WHILE I accused the Times, you undertook their patronage. I commend your charity; not your cause. It is true, there was never any age not complained of; never any, that was not censured, as worst. What is, we see what was, we neither enquire, nor care. That, which is out of sight and use, is soon out of mind; and, ere long, out of memory. Yet the iniquity of others cannot excuse ours. And, if you will be but as just as charitable, you shall confess, that both some times exceed others in evil; and these, all.

This earthly moon, the Church, hath her fulls and wanings; and, sometimes, her eclipses, while the shadow of this sinful mass hides her beauty from the world. So long as she wadeth in this planetary world, it should be vain to expect better: it is enough, when she is fixed above, to be free from all change.

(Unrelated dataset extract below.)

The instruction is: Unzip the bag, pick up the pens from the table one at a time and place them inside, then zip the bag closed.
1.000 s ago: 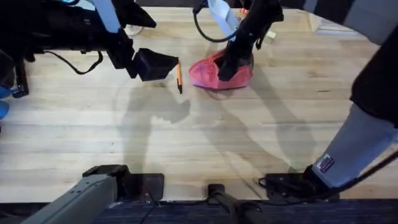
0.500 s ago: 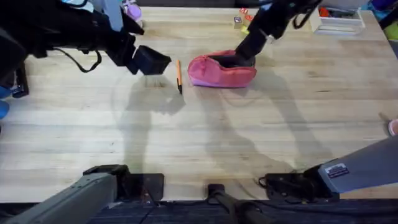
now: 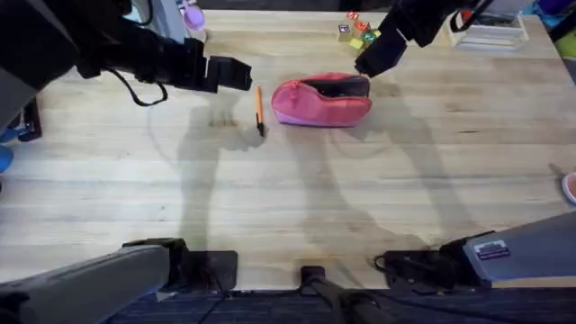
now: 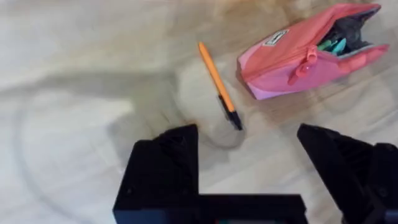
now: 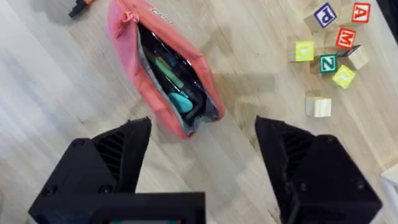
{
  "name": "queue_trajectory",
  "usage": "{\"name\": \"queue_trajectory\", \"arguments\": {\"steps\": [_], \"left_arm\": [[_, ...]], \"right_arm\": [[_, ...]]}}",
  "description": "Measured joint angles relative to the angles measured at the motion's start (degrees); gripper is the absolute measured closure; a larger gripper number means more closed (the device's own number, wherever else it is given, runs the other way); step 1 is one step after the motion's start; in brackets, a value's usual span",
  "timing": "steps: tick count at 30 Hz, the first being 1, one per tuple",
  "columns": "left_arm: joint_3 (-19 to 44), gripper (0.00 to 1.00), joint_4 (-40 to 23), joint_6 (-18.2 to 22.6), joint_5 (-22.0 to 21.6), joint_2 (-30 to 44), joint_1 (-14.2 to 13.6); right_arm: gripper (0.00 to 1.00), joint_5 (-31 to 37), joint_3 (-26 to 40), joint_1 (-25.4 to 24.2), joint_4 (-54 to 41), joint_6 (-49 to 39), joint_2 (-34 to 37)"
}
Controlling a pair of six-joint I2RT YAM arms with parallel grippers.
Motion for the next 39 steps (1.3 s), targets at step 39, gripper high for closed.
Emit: {"name": "queue_trajectory", "arguments": {"steps": [39], "left_arm": [[0.00,0.006,17.50,-26.17,-24.28,17.41,-14.75]], "right_arm": [[0.004,0.00,0.01,0.26,-0.22,1.46,-10.97]]}}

This you yield, but nothing can persuade you, that she is not now in the full of her glory: true; or else she were not subject to this darkening. There was never more light of knowledge; never more darkness of impiety: and there could not be such darkness, if there were not such light. Goodness repulsed, gives height to sin: therefore are we worse than our predecessors, because we might be better: by how much our means are greater, by so much are our defects. Turn over all records; and parallel such helps, such care, such cost, such expectation, with such fruit; I yield.

We see but our own times. There was never but one Noah (whom the heathens celebrated under another name) that, with two faces, saw both before and behind him. But lo, that Ancient of Days, to whom all times are present, hath told us, that these last shall be worst. Our experience justifies him, with all but the wilful.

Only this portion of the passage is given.